Szukanie dróg
Moje drogi wciąż biegną
dokąd
któż to wie
lecz ja na taką jedną
no może dwie
trafić jak dotąd nie mogę
na taką drogę
którą prosto jak strzelił
dojdę do celu
a nogi same poniosą
i bez żelaznych trzewików
najlepiej boso
po gorącym miałkim piasku
gdzie wygrzewają się koty
i grzebią kury
a obok rośnie łopian
który
znakomicie nadaje się
na kapelusze
i taką właśnie nie zadeptaną
znaleźć muszę
i pomalutku
na dziecięcych nóżkach
ruszyć od nowa w życie
i przejść nią tym razem
tak jak trzeba
należycie.
Wiersz potrzebuje jeszcze poprawek,
ale go puszczam w świat,
bo idę oglądać n "Na dobre i złe",
gdybym go zostawiła
to kto wie,
znikłby z komputera
jak się zdarzało nieraz,
albo co jeszcze gorszego
nie spodobałby mi się potem
i dlatego zrobię
jak powyżej napisałam,
a do Was Kochani
prośbę bym miała,
ot tak dla zabawki,
o małe poprawki.
Komentarze (6)
W poszukiwaniu dróg w pewnym momencie staniemy na
rozstaju dróg i co wtedy, którędy iść? Wiersz
prowokuje właśnie do postawienia sobie takiego
pytania...:)+
Prosisz o radę? No to posłuchaj:
Ja bym się pozbyła pierwszej zwrotki, a drugą
rozpoczęła:
chciałabym odnaleźć drogę
którą prosto jak strzelił
dojdę do celu
a nogi same poniosą
i bez żelaznych trzewików
najlepiej boso
Ukłony :))
Rozbawiłaś mnie Krysiu tym wyjściem na serial.
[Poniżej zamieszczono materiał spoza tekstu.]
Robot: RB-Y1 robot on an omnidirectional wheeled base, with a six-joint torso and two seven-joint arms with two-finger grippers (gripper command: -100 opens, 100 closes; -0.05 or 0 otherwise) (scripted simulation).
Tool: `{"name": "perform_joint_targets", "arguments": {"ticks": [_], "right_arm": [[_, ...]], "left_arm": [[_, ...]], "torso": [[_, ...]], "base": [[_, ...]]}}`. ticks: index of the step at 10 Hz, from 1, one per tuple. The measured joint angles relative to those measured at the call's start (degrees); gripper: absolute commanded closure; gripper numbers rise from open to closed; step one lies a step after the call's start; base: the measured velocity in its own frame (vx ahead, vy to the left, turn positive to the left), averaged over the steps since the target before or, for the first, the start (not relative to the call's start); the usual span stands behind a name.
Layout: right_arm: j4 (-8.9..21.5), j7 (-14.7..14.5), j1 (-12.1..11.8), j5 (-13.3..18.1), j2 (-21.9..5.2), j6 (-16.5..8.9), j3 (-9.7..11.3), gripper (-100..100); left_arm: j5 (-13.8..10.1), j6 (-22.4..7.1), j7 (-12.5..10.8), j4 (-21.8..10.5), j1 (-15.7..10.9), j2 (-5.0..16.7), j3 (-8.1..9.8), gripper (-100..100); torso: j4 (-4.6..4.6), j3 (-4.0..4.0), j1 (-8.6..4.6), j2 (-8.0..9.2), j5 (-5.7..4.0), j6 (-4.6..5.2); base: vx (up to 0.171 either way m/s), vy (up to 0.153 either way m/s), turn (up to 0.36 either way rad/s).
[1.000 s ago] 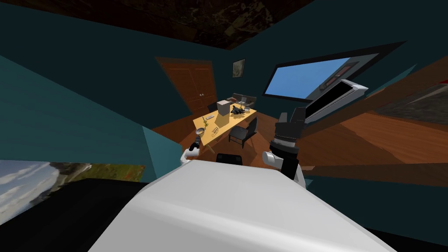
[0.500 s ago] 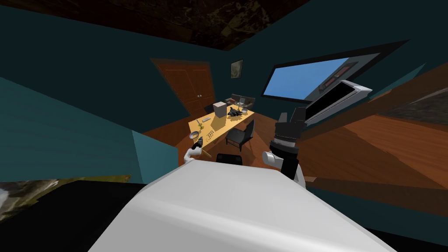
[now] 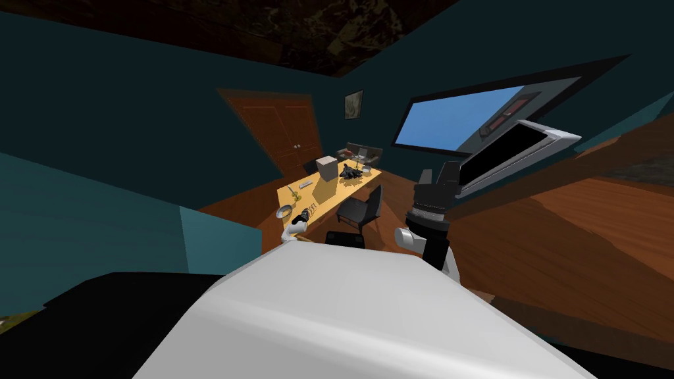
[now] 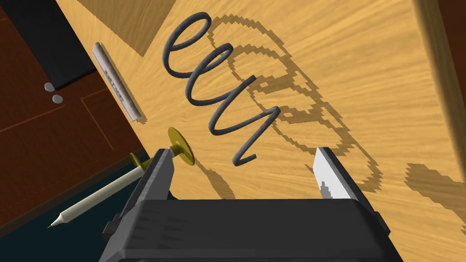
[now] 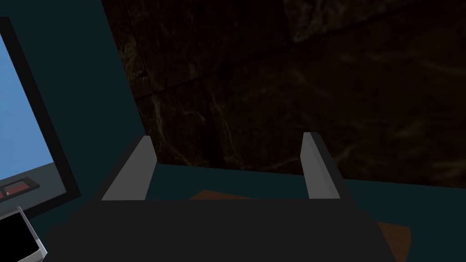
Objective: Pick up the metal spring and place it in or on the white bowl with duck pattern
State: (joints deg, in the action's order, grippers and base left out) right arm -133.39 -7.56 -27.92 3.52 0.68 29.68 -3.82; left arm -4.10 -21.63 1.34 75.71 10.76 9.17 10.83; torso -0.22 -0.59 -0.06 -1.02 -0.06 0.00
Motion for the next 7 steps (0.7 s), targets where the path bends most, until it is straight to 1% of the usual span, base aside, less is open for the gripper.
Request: {"name": "perform_joint_targets", "arguments": {"ticks": [1,2,3,5,6,7], "right_arm": [[0.0,0.0,0.0,0.0,0.0,0.0,0.0,0],[0.0,0.0,0.0,0.0,0.0,0.0,0.0,0],[0.0,0.0,0.0,0.0,0.0,0.0,0.0,0],[0.0,0.0,0.0,0.0,0.0,0.0,0.0,0],[0.0,0.0,0.0,0.0,0.0,0.0,0.0,0],[0.0,0.0,0.0,0.0,0.0,0.0,0.0,0]], "left_arm": [[-0.1,-0.1,0.0,-0.1,0.0,0.0,-0.02,0],[-0.1,-0.1,0.0,-0.1,0.0,0.0,-0.02,-100],[0.1,0.5,0.0,-1.1,-0.5,-0.1,-0.01,-100],[0.3,2.7,-0.1,-3.7,-1.3,-0.2,-0.07,-100],[0.3,2.9,-0.1,-3.9,-1.3,-0.2,-0.07,100],[0.3,2.8,-0.1,-4.0,-1.2,-0.2,-0.08,100]], "torso": [[0.06,0.20,0.06,0.40,0.01,-0.01],[0.15,0.42,0.07,0.77,0.02,-0.01],[0.17,0.48,0.13,0.85,0.03,-0.01],[0.17,0.48,0.17,0.85,0.04,-0.01],[0.18,0.52,0.13,0.93,0.03,-0.01],[0.27,0.58,0.09,0.98,-0.02,0.03]], "base": [[0.023,-0.001,0.002],[0.034,0.017,0.014],[0.044,0.027,0.013],[0.036,0.017,0.005],[0.000,0.000,0.000],[0.000,0.000,0.000]]}}
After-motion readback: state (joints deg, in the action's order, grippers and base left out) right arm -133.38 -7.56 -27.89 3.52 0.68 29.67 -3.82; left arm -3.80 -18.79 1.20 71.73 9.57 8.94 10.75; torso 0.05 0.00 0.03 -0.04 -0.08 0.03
Cóż
każdy bzika ma jakiegoś. Ja np. oglądam, czytam, piję
herbatkę, wszystko naraz. Nic tu poprawiać nie będę
skoro pobiegłaś na bosaka tam gdzie kury grzebią, myśl
pierwsza najlepsza :)
poszukuje i ja takowej drogi - a poprawiać jak
napisała wcześniej - mariat - nie ma co...cel naszego
podążania jest cały czas przed nami
Ależ "psze pani" wygodnictwo, ja na serial, a wy
poprawiajcie.
Co tu poprawiać, jak wszystkie ścieżki pozarastane,
dreptać nie ma po czym, a do celu zawsze bliżej na
skróty - inaczej mówiąc "na szagę".
Bardzo fajnie! Pierwsza myśl najlepsza! Pozdrawiam!